A quarter can make all the difference for those who rely on public transportation to get around. And that was the price looming over the heads of many of those commuters only this past week.
The Metropolitan Transportation Authority was scheduled to vote on hiking subway and bus fares to $3, but instead decided to postpone the vote until at least the summer. That allowed many across the city to breathe a sigh of relief.
The MTA has not been spared throughout the coronavirus pandemic, losing billions of dollars from months of free service, reduced ridership, and stringent cleaning protocols. While fare increases are never popular among those needing the subway or bus to get around town, they were especially less so this time around.
Many who ride subways or buses daily are “essential” workers, low-income — or both, said Danny Pearlstein, communications director for the Riders Alliance, an advocacy group that pushes for better accessibility to mass transit. To hit those riders with a fare increase — even one of just 25 cents — just wouldn’t be fair, especially with the pandemic still raging outside.
“I think the governor heard riders loud and clear that this fare hike would fall overwhelmingly on essential workers and low-income New Yorkers who have no other way to get around,” Pearlstein said. “What we now need to see in the state budget is a sustainable, progressive solution to the MTA’s financial problems so that several months from now, those same ‘essential’ workers and low-income New Yorkers are not (hit) with a fare hike.”
Pearlstein believes nothing should be left off the table when it comes to the state budget — except, of course, a fare increase. He’s a proponent of the Invest in Our New York Act, which calls for tax hikes on richer state residents. That way, keeping the MTA’s head above the water doesn’t fall on low-income riders and essential workers.
“In the old normal, it was customary to go to riders every two years for a fare hike,” Pearlstein said. “But in the new normal, when we want to honor essential workers and fix historic inequities, the fare hike no longer makes sense.”
Also welcoming the decision to postpone the fare increase vote? Councilman Ydanis Rodriguez. As the chair of the city council’s transportation committee, he felt raising fares would place undue burden on those who rely on public transportation.
But Rodriguez — who represents Marble Hill along with other parts of northern Manhattan — doesn’t believe postponing the vote is enough. If anything, fares should actually decrease. He’s a proponent of the “fair fare,” which allows riders who live in poverty to pay half-price.

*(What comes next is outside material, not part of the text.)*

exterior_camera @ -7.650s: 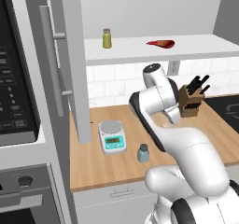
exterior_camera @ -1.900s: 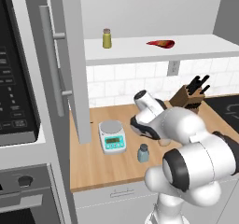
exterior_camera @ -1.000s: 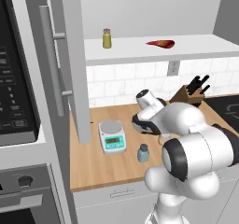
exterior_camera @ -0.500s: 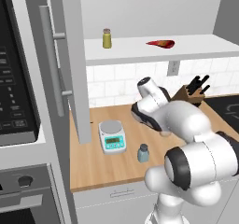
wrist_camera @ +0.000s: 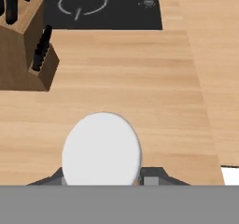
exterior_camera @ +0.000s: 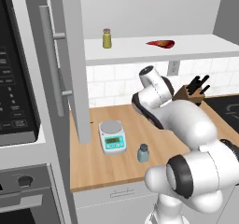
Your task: Put the shaker and condiment bottle from the counter next to their counterparts in the cabinet.
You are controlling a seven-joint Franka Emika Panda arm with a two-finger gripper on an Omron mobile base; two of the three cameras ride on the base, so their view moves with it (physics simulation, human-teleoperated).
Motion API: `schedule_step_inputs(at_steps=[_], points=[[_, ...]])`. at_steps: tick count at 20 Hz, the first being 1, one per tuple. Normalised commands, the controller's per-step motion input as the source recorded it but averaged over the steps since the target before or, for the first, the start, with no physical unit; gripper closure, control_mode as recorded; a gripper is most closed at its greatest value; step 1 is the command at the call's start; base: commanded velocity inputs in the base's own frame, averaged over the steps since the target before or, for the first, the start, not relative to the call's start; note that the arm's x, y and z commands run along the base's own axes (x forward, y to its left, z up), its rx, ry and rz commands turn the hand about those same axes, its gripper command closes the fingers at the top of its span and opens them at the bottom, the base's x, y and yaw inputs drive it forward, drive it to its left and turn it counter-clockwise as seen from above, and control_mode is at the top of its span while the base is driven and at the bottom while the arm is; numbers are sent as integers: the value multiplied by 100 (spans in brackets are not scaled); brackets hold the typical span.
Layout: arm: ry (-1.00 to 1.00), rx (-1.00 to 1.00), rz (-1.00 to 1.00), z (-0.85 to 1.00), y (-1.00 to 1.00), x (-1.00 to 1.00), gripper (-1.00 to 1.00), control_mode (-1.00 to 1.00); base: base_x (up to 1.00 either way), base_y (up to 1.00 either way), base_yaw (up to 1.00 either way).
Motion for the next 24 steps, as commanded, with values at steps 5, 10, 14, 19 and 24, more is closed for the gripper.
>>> schedule_step_inputs(at_steps=[5,10,14,19,24], points=[[-1,-5,1,41,0,0,100,-100,0,0,0],[0,-4,1,48,0,0,100,-100,0,0,0],[0,-1,6,52,0,0,100,-100,0,0,0],[0,0,11,59,0,0,100,-100,0,0,0],[-6,0,15,61,0,-2,100,-100,0,0,0]])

For those riders, every penny counts. And although a 25-cent fare increase might not seem like a lot of money to some, the councilman says it could tip the scale negatively for low-income riders.
In fact, Rodriguez is even willing to take that one step further.

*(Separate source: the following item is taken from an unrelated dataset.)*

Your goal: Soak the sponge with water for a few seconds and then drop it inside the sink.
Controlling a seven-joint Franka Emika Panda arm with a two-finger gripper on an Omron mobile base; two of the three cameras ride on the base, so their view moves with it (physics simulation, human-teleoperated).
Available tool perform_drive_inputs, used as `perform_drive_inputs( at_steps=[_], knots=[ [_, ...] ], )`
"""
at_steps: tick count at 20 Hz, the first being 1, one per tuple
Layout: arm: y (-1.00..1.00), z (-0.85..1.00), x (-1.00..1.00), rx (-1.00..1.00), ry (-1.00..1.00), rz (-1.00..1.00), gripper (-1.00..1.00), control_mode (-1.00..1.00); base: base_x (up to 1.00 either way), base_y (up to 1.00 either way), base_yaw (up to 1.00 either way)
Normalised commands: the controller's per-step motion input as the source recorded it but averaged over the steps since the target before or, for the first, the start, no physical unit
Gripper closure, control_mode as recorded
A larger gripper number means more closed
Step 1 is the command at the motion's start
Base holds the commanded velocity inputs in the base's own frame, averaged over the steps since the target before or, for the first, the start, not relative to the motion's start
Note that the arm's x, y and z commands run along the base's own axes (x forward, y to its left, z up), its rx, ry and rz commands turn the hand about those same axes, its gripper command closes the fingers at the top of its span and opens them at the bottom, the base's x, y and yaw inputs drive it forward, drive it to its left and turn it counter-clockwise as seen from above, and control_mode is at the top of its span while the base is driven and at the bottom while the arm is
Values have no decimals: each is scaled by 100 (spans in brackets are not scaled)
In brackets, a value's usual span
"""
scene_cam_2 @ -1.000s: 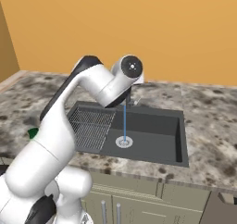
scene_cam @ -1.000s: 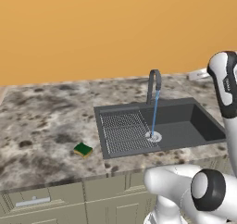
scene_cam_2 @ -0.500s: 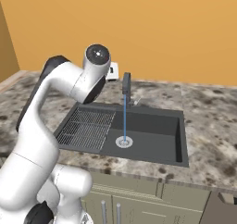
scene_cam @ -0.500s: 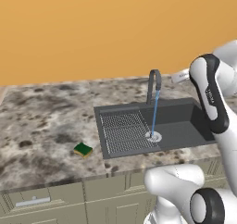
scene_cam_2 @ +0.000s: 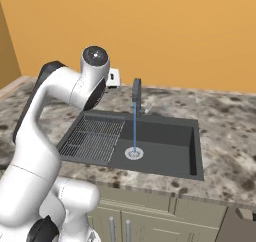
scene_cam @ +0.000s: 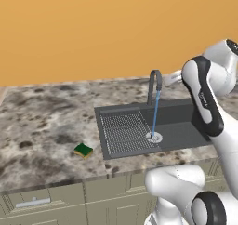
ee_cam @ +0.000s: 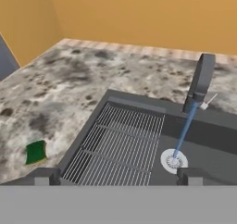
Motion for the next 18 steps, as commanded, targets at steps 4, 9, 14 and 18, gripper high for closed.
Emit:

“We should be able to provide free fare to working class New Yorkers who live on the poverty line, so they can have a venue to go and look for a job (or) to go to a doctor’s appointment,” Rodriguez said. “Our plan is to continue expanding the fair fare that we already have in New York City.”
At this point, Rodriguez believes the city and state need to work together to ensure the MTA receives enough federal assistance to overcome its debt. At the state level, Assemblyman Jeffrey Dinowitz says he’s never been a fan of fare hikes, believing they aren’t the best way to fund the MTA.

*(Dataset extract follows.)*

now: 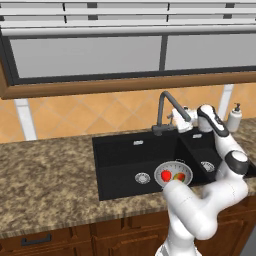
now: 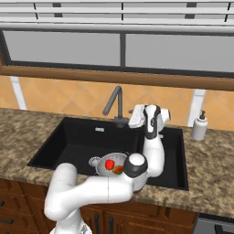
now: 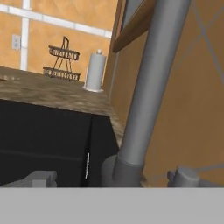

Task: Put the colander in the sink, put the mango, apple in the colander, and turn on the sink faucet and pour water over the colander.

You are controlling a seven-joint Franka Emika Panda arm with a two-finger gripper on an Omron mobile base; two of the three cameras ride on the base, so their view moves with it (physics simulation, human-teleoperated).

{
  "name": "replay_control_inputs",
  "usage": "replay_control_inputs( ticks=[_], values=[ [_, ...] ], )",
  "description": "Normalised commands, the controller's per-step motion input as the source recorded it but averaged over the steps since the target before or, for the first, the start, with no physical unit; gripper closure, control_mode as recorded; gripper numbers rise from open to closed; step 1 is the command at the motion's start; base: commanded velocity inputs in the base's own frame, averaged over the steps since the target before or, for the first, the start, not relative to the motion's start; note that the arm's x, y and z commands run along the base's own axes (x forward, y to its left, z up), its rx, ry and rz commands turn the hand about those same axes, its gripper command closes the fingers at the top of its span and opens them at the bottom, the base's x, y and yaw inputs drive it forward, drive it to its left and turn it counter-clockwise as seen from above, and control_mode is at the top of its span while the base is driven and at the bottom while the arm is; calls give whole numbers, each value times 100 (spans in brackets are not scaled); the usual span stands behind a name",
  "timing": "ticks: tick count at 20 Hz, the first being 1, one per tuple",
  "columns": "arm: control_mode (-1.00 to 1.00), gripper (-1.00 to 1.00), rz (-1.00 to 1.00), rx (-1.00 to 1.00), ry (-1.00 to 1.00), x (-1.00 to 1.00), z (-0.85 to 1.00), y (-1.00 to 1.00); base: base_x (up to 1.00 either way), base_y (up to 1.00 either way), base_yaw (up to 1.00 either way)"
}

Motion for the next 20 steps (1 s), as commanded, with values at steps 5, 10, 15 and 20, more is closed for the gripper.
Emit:
replay_control_inputs(
  ticks=[5,10,15,20],
  values=[
    [-100,100,-11,4,0,-5,-3,41,0,0,0],
    [-100,100,-19,9,0,0,0,7,0,0,0],
    [-100,100,-24,4,-2,2,1,0,0,0,0],
    [-100,100,-32,0,-13,5,0,-34,0,0,0]
  ],
)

He’s even less of a fan this time around, with everything going on in the world.
“The last thing we should be doing is imposing additional expenses on people,” Dinowitz said. “Many people are out of work. Many other people have had their hours cut back. And increasing their cost of living is the last thing we should be doing.”
Dinowitz is hopeful that help from Washington is on the way. But congress can do more — especially with one-party control in not only both chambers, but also the White House.
“With a good president now — a normal person — and having (Chuck) Schumer being the majority leader in the Senate, hopefully that will mean additional billions of dollars in aid to the MTA,” Dinowitz said. “I think the potential fare hike … would have raised some revenue, but it would’ve been a drop in the bucket compared to what we really need.”
While its jurisdiction lies outside of the MTA, Biden himself is a staunch proponent of public transportation. In his days as a U.S. Senator, he commuted to and from Washington on Amtrak.
Biden already is making good on that assumption by proposing a $1.9 trillion coronavirus relief package, which includes $20 billion for transit authorities. And that’s certainly a welcome sign for the future of the MTA, proponents say — especially when its outlook was far bleaker only a few months ago.
“Even though we still have different challenges such as transportation deserts … upgrading the signal systems (and) running the buses on time and safely, we can all celebrate that our transportation system is the largest one in the whole nation, and one of the most important in the world,” Rodriguez said.
“I think that the city — because of all the sectors that interact in the public, private and academic — is in a good position to advocate for the MTA.”